Re: Redesigning postmaster death handling

From: Tom Lane <tgl(at)sss(dot)pgh(dot)pa(dot)us>
To: Thomas Munro <thomas(dot)munro(at)gmail(dot)com>
Cc: PostgreSQL Hackers <pgsql-hackers(at)lists(dot)postgresql(dot)org>
Subject: Re: Redesigning postmaster death handling
Date: 2025-08-21 05:28:04
Message-ID: 1375963.1755754084@sss.pgh.pa.us
Views: Whole Thread | Raw Message | Download mbox | Resend email
Thread:
Lists: pgsql-hackers

Thomas Munro <thomas(dot)munro(at)gmail(dot)com> writes:
> Here's an experimental patch to fix our shutdown strategy on
> postmaster death, as discussed in a nearby report[1].
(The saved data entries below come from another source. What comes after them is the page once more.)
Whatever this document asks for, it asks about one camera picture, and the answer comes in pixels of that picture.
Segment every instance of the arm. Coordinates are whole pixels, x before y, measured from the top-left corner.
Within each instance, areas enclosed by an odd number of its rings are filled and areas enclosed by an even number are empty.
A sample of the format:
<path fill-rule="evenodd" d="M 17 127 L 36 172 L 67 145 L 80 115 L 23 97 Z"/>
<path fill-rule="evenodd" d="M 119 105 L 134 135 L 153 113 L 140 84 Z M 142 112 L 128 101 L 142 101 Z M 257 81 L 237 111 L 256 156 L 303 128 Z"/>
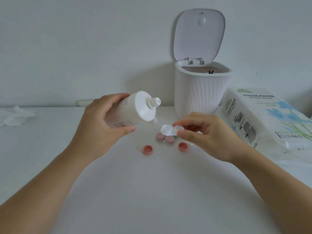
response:
<path fill-rule="evenodd" d="M 110 128 L 104 121 L 113 103 L 128 95 L 103 96 L 86 108 L 68 147 L 0 206 L 1 233 L 49 233 L 80 173 L 135 130 L 133 126 Z"/>
<path fill-rule="evenodd" d="M 185 128 L 178 131 L 180 138 L 240 169 L 284 233 L 312 233 L 312 190 L 308 186 L 244 143 L 217 116 L 191 113 L 176 125 Z"/>

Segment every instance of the green logo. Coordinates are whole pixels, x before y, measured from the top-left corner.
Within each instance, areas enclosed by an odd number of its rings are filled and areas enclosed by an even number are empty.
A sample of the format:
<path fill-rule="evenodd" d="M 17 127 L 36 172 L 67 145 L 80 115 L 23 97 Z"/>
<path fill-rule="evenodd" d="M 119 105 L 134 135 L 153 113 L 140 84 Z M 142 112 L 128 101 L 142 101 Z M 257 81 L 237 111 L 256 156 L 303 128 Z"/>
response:
<path fill-rule="evenodd" d="M 227 108 L 229 107 L 229 105 L 231 104 L 231 102 L 232 102 L 232 99 L 229 99 L 229 100 L 227 101 L 227 103 L 225 104 L 225 110 L 227 110 Z"/>
<path fill-rule="evenodd" d="M 244 89 L 239 89 L 239 90 L 237 90 L 237 92 L 240 92 L 240 93 L 252 93 L 252 91 L 244 90 Z"/>

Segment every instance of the bottle neck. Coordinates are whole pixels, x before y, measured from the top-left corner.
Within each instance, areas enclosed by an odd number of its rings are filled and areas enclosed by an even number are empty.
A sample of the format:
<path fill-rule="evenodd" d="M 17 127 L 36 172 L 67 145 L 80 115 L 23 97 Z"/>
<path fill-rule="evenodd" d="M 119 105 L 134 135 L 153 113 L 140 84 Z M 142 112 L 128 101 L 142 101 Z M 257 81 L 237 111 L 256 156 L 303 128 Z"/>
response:
<path fill-rule="evenodd" d="M 161 104 L 161 101 L 159 98 L 148 98 L 146 99 L 146 104 L 150 109 L 155 109 Z"/>

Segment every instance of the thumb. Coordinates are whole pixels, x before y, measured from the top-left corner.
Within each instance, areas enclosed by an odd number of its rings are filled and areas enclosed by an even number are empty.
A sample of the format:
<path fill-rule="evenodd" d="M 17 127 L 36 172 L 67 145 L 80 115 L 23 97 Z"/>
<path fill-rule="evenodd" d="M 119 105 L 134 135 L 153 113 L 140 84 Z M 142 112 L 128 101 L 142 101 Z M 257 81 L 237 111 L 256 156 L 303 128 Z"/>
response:
<path fill-rule="evenodd" d="M 115 133 L 117 138 L 120 139 L 121 137 L 134 132 L 135 127 L 134 126 L 120 126 L 117 128 L 113 128 L 112 131 Z"/>
<path fill-rule="evenodd" d="M 190 130 L 178 130 L 177 136 L 181 139 L 194 143 L 200 147 L 204 141 L 204 135 Z"/>

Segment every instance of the person's left hand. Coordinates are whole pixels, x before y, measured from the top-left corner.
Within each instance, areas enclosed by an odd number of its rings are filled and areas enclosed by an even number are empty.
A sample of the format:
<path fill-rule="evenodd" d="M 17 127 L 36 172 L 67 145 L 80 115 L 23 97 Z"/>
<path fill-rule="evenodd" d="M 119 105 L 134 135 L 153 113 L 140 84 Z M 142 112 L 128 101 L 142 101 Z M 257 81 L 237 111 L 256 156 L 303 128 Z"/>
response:
<path fill-rule="evenodd" d="M 134 132 L 134 126 L 110 128 L 104 121 L 112 105 L 129 95 L 110 94 L 95 99 L 85 108 L 76 133 L 66 150 L 93 161 L 107 153 L 121 137 Z"/>

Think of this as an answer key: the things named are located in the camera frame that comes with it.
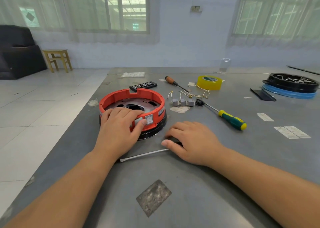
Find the wooden screwdriver handle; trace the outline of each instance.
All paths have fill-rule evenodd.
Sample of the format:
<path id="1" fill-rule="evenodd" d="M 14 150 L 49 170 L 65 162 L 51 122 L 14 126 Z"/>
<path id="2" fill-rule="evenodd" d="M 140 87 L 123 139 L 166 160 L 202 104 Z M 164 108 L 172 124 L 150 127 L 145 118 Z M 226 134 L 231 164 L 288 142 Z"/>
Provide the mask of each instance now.
<path id="1" fill-rule="evenodd" d="M 174 82 L 174 80 L 173 80 L 171 77 L 169 77 L 169 76 L 166 76 L 166 77 L 165 77 L 165 80 L 166 80 L 168 83 L 170 83 L 170 84 L 173 84 L 173 82 Z"/>

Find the orange screwdriver handle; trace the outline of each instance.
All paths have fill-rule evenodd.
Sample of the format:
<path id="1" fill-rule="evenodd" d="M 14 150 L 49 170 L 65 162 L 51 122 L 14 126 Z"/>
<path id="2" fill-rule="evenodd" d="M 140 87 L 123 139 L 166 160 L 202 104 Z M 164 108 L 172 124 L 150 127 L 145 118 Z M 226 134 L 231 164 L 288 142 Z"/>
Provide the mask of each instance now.
<path id="1" fill-rule="evenodd" d="M 165 80 L 166 80 L 168 83 L 170 83 L 170 84 L 173 84 L 173 85 L 178 86 L 178 84 L 177 84 L 171 77 L 169 77 L 169 76 L 166 76 L 166 77 L 165 77 Z"/>

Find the gray table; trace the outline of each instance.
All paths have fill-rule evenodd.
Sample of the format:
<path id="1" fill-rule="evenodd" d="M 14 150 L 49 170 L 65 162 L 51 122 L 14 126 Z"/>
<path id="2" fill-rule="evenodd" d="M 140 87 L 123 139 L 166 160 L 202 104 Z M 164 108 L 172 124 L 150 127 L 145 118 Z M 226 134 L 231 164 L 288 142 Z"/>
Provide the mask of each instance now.
<path id="1" fill-rule="evenodd" d="M 144 78 L 122 78 L 123 72 L 146 72 Z M 320 149 L 318 123 L 320 96 L 299 100 L 276 95 L 276 102 L 261 101 L 249 88 L 258 89 L 272 72 L 320 76 L 283 68 L 230 68 L 226 74 L 214 74 L 214 68 L 116 68 L 97 89 L 91 100 L 129 85 L 154 81 L 153 90 L 165 99 L 170 90 L 178 97 L 179 88 L 159 79 L 170 75 L 182 86 L 196 82 L 199 75 L 216 75 L 225 80 L 219 91 L 211 91 L 208 104 L 244 119 L 248 127 L 240 132 L 205 107 L 194 107 L 184 114 L 170 111 L 166 101 L 167 124 L 158 135 L 139 141 L 128 156 L 162 149 L 164 134 L 177 121 L 198 121 L 207 125 L 227 147 L 319 183 Z M 202 90 L 192 88 L 193 93 Z M 266 113 L 274 122 L 257 116 Z M 99 131 L 98 108 L 85 105 L 61 139 L 34 173 L 34 182 L 20 192 L 0 220 L 0 227 L 30 204 L 43 191 L 66 174 L 94 147 Z M 274 126 L 296 126 L 312 138 L 288 139 Z M 160 179 L 171 196 L 148 218 L 136 197 Z M 194 166 L 162 152 L 117 163 L 106 178 L 86 220 L 85 227 L 279 227 L 258 205 L 236 186 L 205 167 Z"/>

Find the dark rectangular patch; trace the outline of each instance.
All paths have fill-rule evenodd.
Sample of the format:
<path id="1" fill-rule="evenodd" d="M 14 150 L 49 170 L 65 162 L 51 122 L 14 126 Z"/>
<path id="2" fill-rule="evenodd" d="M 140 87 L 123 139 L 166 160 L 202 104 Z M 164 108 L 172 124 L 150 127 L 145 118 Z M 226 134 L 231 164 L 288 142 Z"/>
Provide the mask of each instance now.
<path id="1" fill-rule="evenodd" d="M 136 200 L 149 217 L 171 194 L 167 186 L 158 179 L 143 191 Z"/>

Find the red round device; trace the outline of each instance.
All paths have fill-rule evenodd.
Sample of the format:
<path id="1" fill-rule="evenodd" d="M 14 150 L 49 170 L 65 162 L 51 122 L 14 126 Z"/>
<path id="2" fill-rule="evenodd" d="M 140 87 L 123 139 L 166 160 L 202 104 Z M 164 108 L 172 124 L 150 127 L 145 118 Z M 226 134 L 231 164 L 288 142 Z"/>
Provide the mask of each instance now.
<path id="1" fill-rule="evenodd" d="M 107 109 L 123 107 L 143 110 L 145 113 L 137 116 L 130 126 L 130 131 L 134 129 L 138 121 L 146 119 L 147 124 L 139 138 L 145 139 L 163 129 L 167 119 L 164 103 L 161 94 L 149 89 L 138 88 L 136 93 L 130 93 L 129 89 L 118 90 L 101 99 L 99 103 L 100 120 Z"/>

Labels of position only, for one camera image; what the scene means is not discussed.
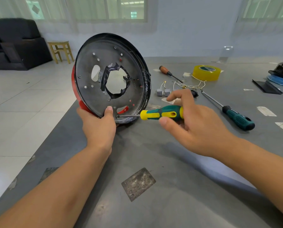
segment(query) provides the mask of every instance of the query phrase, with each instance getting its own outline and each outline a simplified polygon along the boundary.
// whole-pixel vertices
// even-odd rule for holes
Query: white wall
[[[232,45],[235,56],[281,55],[283,35],[234,36],[242,0],[149,0],[148,23],[79,24],[79,34],[46,33],[70,41],[74,56],[91,36],[110,32],[129,40],[144,57],[218,56]]]

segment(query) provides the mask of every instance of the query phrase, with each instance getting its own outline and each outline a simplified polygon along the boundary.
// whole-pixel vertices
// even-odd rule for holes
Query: yellow and green screwdriver
[[[179,105],[169,105],[160,109],[142,110],[141,113],[137,115],[118,115],[116,118],[140,117],[142,120],[158,120],[161,117],[168,117],[174,121],[180,121],[184,119],[183,111],[183,107]]]

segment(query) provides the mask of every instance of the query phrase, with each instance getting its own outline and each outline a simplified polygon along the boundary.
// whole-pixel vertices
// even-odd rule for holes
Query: metal patch on table
[[[59,167],[51,167],[51,168],[46,168],[45,172],[43,173],[40,181],[38,184],[40,184],[44,179],[46,179],[48,176],[50,176],[53,172],[55,172]]]
[[[156,180],[153,178],[153,176],[149,173],[149,171],[147,171],[146,168],[142,168],[127,180],[123,181],[121,185],[132,202],[154,183],[156,183]]]

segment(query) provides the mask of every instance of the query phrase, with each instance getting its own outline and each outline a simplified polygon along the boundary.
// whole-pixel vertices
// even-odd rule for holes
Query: white tile floor
[[[0,70],[0,197],[76,100],[73,65]]]

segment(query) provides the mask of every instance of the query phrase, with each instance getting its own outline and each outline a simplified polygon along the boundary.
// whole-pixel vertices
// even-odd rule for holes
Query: sofa
[[[29,70],[52,61],[34,20],[0,19],[0,70]]]

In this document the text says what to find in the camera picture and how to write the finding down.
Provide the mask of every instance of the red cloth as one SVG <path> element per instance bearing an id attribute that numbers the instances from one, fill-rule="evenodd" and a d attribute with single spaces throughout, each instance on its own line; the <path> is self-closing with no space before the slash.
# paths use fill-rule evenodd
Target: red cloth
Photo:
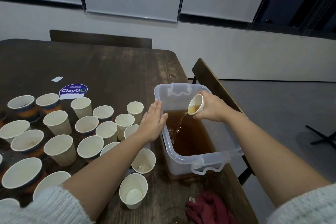
<path id="1" fill-rule="evenodd" d="M 196 203 L 188 201 L 186 215 L 196 224 L 237 224 L 236 218 L 214 192 L 205 191 L 196 197 Z"/>

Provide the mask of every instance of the plastic container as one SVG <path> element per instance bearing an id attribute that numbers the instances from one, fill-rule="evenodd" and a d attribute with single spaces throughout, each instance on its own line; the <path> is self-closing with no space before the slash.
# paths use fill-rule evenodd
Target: plastic container
<path id="1" fill-rule="evenodd" d="M 160 84 L 154 89 L 154 96 L 162 101 L 162 110 L 187 110 L 191 99 L 201 90 L 210 90 L 201 84 Z M 240 145 L 231 129 L 222 122 L 202 120 L 217 152 L 182 156 L 176 153 L 170 140 L 167 126 L 163 128 L 163 148 L 168 171 L 174 179 L 190 174 L 205 175 L 208 170 L 220 172 L 231 158 L 243 155 Z"/>

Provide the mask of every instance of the wooden table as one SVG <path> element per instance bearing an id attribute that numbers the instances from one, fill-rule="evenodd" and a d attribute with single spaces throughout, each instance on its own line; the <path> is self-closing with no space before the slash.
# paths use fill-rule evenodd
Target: wooden table
<path id="1" fill-rule="evenodd" d="M 110 105 L 114 108 L 113 118 L 126 113 L 126 105 L 131 101 L 140 101 L 147 110 L 154 101 L 153 89 L 158 84 L 188 82 L 176 55 L 166 50 L 9 39 L 0 42 L 0 66 L 1 106 L 19 95 L 37 98 L 58 93 L 63 86 L 82 83 L 88 87 L 85 96 L 92 100 L 92 108 Z M 57 76 L 63 79 L 52 82 Z M 78 119 L 70 108 L 71 101 L 62 100 L 62 106 L 69 114 L 71 136 L 77 147 L 80 136 L 74 125 Z M 15 119 L 8 109 L 6 111 L 9 120 Z M 43 126 L 42 119 L 31 126 L 45 132 L 44 140 L 53 137 Z M 8 150 L 6 142 L 0 145 L 10 164 L 23 158 Z M 239 223 L 257 223 L 230 164 L 220 173 L 172 181 L 167 176 L 160 141 L 153 142 L 151 148 L 157 162 L 141 207 L 127 209 L 115 193 L 99 218 L 102 223 L 187 223 L 184 211 L 188 198 L 209 189 L 220 195 Z M 43 165 L 48 173 L 65 170 L 73 175 L 85 162 L 78 157 L 72 166 L 64 168 L 46 158 Z M 0 196 L 13 196 L 13 193 L 2 189 Z M 30 197 L 18 199 L 23 205 L 31 200 Z"/>

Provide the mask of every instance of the person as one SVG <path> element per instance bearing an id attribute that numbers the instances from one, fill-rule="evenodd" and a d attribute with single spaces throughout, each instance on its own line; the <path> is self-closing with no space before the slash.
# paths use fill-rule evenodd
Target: person
<path id="1" fill-rule="evenodd" d="M 260 184 L 276 207 L 268 223 L 335 223 L 336 187 L 269 134 L 224 103 L 201 91 L 204 109 L 195 119 L 227 123 Z M 25 209 L 2 208 L 5 223 L 93 223 L 111 199 L 139 150 L 156 140 L 168 115 L 155 100 L 134 134 L 51 187 Z"/>

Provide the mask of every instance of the wooden chair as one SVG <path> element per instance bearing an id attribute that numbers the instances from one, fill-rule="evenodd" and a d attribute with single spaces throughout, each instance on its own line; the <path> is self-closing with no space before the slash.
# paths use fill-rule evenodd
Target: wooden chair
<path id="1" fill-rule="evenodd" d="M 196 64 L 192 68 L 192 72 L 195 75 L 192 81 L 193 84 L 195 84 L 196 81 L 198 81 L 200 84 L 208 87 L 208 89 L 212 92 L 212 94 L 223 99 L 228 106 L 245 115 L 242 109 L 237 105 L 237 103 L 233 100 L 230 94 L 223 87 L 223 85 L 215 76 L 215 74 L 211 71 L 211 69 L 207 66 L 207 64 L 205 64 L 203 59 L 199 58 L 197 60 Z M 243 155 L 242 158 L 244 159 L 247 168 L 238 177 L 238 180 L 241 185 L 243 185 L 246 182 L 246 180 L 250 177 L 251 174 L 254 175 L 254 172 L 251 169 L 251 166 L 247 161 L 246 157 Z"/>
<path id="2" fill-rule="evenodd" d="M 152 39 L 129 37 L 120 35 L 103 35 L 62 30 L 50 30 L 50 39 L 53 42 L 65 42 L 74 44 L 95 44 L 106 46 L 152 48 Z"/>

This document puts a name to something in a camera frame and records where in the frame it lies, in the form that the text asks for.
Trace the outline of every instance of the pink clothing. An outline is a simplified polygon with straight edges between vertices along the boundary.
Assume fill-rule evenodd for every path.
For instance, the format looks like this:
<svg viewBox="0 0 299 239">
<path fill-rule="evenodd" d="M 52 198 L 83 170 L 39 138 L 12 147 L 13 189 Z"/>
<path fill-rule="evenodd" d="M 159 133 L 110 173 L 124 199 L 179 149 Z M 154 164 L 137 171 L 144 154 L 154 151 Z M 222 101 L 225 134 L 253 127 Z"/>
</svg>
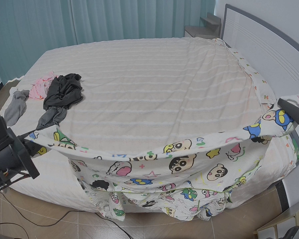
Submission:
<svg viewBox="0 0 299 239">
<path fill-rule="evenodd" d="M 35 84 L 32 84 L 32 88 L 29 93 L 29 98 L 34 99 L 43 99 L 47 97 L 48 89 L 51 85 L 51 82 L 55 77 L 59 77 L 53 72 L 49 72 L 48 75 L 43 76 L 38 79 Z"/>
</svg>

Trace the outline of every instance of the mattress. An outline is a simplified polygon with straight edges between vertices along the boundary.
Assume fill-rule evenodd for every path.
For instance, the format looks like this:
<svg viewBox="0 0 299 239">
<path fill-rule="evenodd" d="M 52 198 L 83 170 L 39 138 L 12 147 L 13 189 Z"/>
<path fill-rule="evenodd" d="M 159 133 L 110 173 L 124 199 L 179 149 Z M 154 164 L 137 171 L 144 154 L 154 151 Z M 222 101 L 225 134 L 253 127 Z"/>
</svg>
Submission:
<svg viewBox="0 0 299 239">
<path fill-rule="evenodd" d="M 82 146 L 113 155 L 133 154 L 186 137 L 235 129 L 254 123 L 261 114 L 251 77 L 221 41 L 116 40 L 50 50 L 16 89 L 29 89 L 37 78 L 50 71 L 82 76 L 84 98 L 68 110 L 60 124 L 63 133 Z M 43 100 L 27 100 L 26 112 L 11 127 L 17 135 L 35 129 L 45 112 L 42 104 Z M 283 152 L 280 147 L 277 144 L 273 153 Z M 276 176 L 268 179 L 270 184 L 290 168 L 291 159 L 290 153 L 280 164 L 270 159 L 270 170 Z M 51 150 L 33 162 L 40 176 L 20 181 L 12 185 L 13 189 L 59 205 L 95 211 L 66 157 Z M 255 178 L 251 184 L 253 192 L 257 191 L 255 187 L 260 189 L 258 182 Z M 245 190 L 253 194 L 247 185 Z M 247 200 L 237 198 L 238 204 Z M 149 211 L 135 208 L 131 206 L 130 211 Z"/>
</svg>

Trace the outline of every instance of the clothing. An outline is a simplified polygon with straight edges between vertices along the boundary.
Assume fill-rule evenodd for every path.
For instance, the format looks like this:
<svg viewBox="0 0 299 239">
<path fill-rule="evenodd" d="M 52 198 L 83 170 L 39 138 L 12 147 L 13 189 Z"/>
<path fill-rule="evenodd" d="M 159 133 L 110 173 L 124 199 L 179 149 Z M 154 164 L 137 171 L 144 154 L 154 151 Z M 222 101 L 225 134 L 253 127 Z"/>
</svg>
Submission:
<svg viewBox="0 0 299 239">
<path fill-rule="evenodd" d="M 4 120 L 7 126 L 13 126 L 26 110 L 25 99 L 29 96 L 29 90 L 16 91 L 12 101 L 4 111 Z"/>
<path fill-rule="evenodd" d="M 35 84 L 32 85 L 32 88 L 29 93 L 29 98 L 33 99 L 43 99 L 47 97 L 48 89 L 52 83 L 52 80 L 58 77 L 58 75 L 53 72 L 49 72 L 48 75 L 37 79 Z"/>
<path fill-rule="evenodd" d="M 299 107 L 299 96 L 284 97 Z M 275 120 L 277 102 L 253 125 L 189 137 L 134 154 L 112 154 L 79 146 L 57 125 L 31 133 L 26 139 L 69 158 L 82 189 L 104 217 L 124 220 L 124 204 L 161 210 L 190 221 L 222 212 L 233 189 L 257 173 L 272 137 L 292 132 L 297 124 Z"/>
<path fill-rule="evenodd" d="M 49 109 L 41 116 L 36 130 L 41 130 L 52 125 L 59 125 L 67 116 L 68 110 L 63 107 L 49 107 Z"/>
<path fill-rule="evenodd" d="M 48 110 L 51 106 L 68 109 L 71 104 L 80 102 L 83 99 L 80 79 L 80 75 L 73 73 L 54 78 L 44 99 L 43 109 Z"/>
</svg>

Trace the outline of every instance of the wooden furniture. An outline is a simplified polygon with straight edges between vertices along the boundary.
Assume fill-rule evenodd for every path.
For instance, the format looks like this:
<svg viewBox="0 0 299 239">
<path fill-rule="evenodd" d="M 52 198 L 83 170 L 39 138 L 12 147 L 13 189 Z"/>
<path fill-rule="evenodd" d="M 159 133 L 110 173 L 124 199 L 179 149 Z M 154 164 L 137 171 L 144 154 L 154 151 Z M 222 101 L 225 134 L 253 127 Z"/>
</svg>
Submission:
<svg viewBox="0 0 299 239">
<path fill-rule="evenodd" d="M 257 229 L 254 234 L 257 234 L 260 239 L 262 238 L 261 235 L 265 233 L 265 230 L 270 232 L 274 229 L 275 237 L 280 238 L 293 226 L 299 226 L 299 202 L 291 206 L 277 218 Z"/>
<path fill-rule="evenodd" d="M 206 23 L 206 27 L 203 26 L 185 26 L 185 37 L 201 37 L 205 39 L 213 39 L 219 37 L 220 33 L 220 18 L 207 13 L 206 18 L 200 17 L 200 19 Z"/>
</svg>

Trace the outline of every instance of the curtain fold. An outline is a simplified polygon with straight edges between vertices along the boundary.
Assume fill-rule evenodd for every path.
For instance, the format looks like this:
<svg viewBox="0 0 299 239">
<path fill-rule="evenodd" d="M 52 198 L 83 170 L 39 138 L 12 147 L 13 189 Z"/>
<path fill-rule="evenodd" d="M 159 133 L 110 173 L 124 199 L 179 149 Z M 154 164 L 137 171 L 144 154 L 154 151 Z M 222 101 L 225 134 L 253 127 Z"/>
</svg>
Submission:
<svg viewBox="0 0 299 239">
<path fill-rule="evenodd" d="M 215 0 L 71 0 L 77 42 L 183 37 Z"/>
<path fill-rule="evenodd" d="M 0 78 L 24 75 L 47 50 L 77 44 L 70 0 L 0 0 Z"/>
<path fill-rule="evenodd" d="M 215 0 L 0 0 L 0 77 L 24 75 L 47 50 L 103 40 L 183 37 Z"/>
</svg>

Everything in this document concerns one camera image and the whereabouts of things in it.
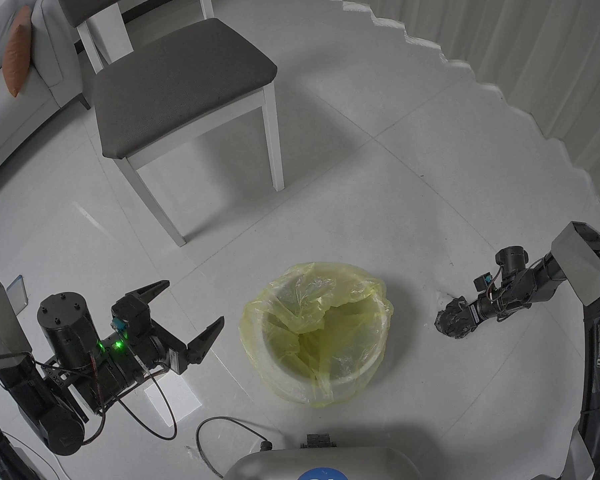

Thanks for tackling this topic.

> For systems lacking that facility, the idea I'm trying out here is
> that backends that detect the condition in WaitEventSetWait() should
> themselves blast all backends with SIGQUIT, in a sense taking over the
> role of the departed postmaster.

Hmm. Up to now, we have not had an assumption that postmaster
children are aware of every other postmaster child. In particular,
not all postmaster children have PGPROC entries. How much does
this matter? What happens if the shared PGPROC array is corrupt?

> I didn't really want any
> consensus/negotiation over who's going to do that, so... they all do.

Agreed on that point.

> Most of the patch is just removing hundreds of lines of errors and
> conditions and comments that were now unreachable.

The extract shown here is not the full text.